Grebner is noted for his iconoclastic and humorous political tactics. The New York Times wrote that "Calling Mr. Grebner eccentric would be too obvious." David Josar, of the Detroit News, calls him "super wonk". During his campaigns for election and re-election as county commissioner, he has used self-deprecating slogans such as "No Worse Than The Rest," "He May Be a Fool, But He's Our Fool," and (in a coupon book) "Buy One Politician, Get One Free." A humorous letter he sent to his constituents in 1986, announcing his plans for re-election, was reprinted in the "Readings" section of Harper's Magazine. In 2009 Grebner filed a lawsuit based on alterations to this Wikipedia page that he alleges were defamatory.

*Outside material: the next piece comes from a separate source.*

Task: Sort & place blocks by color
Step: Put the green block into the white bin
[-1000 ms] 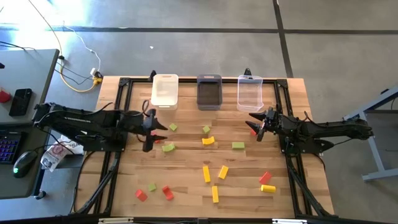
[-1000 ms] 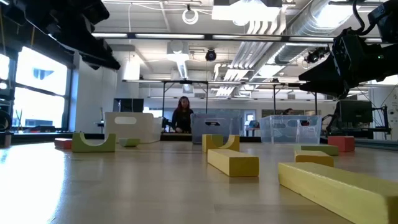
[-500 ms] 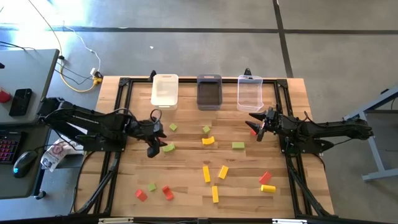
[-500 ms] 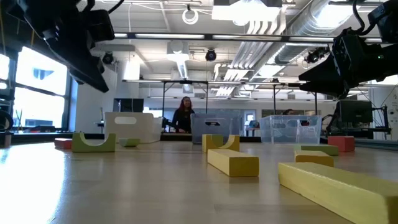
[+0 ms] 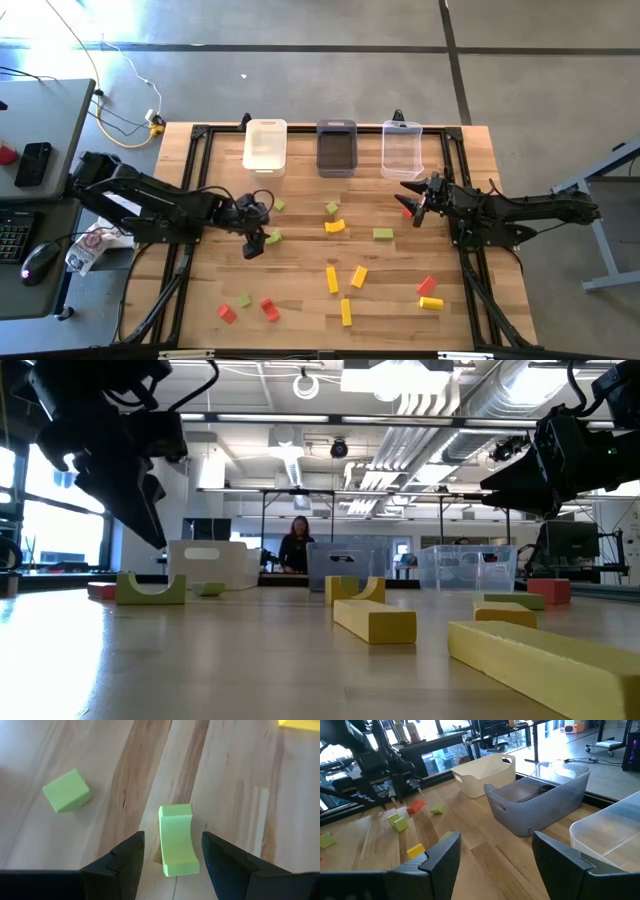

==Controversial political activities==

Grebner has been involved in public controversies, typically as an advocate for liberal positions, for voting rights, for freedom of information, and for the interests of university students:

- To resolve a $4 million deficit, the county's 2009 budget cut 19 full-time positions, including six in the sheriff's department, prompting criticism of possible impact on public safety. Grebner, as chair of the finance committee, defended the budget, saying: "It won't be unbearable; other [counties] get by with a lot less."
- In 2007, he led a group of plaintiffs who sued to overturn the Michigan presidential primary law as unconstitutional. Judge Collette of Ingham County Circuit Court ruled in plaintiffs' favor, striking down the primary; that ruling was upheld by a three-judge panel of the Michigan Court of Appeals, but was reversed by the Michigan Supreme Court.
- Grebner and his firm have frequently been plaintiffs in Freedom of Information Act lawsuits in Michigan and Wisconsin.
- As county commissioner, Grebner strongly defended the county's practice of selling county animal control animals for medical and veterinary research, and called animal rights activists "fanatics".
- Grebner has advocated measures to restrict smoking in workplaces in the county.
- An essay Grebner wrote about methods to increase voter turnout suggested a focus on jail inmates held before trial.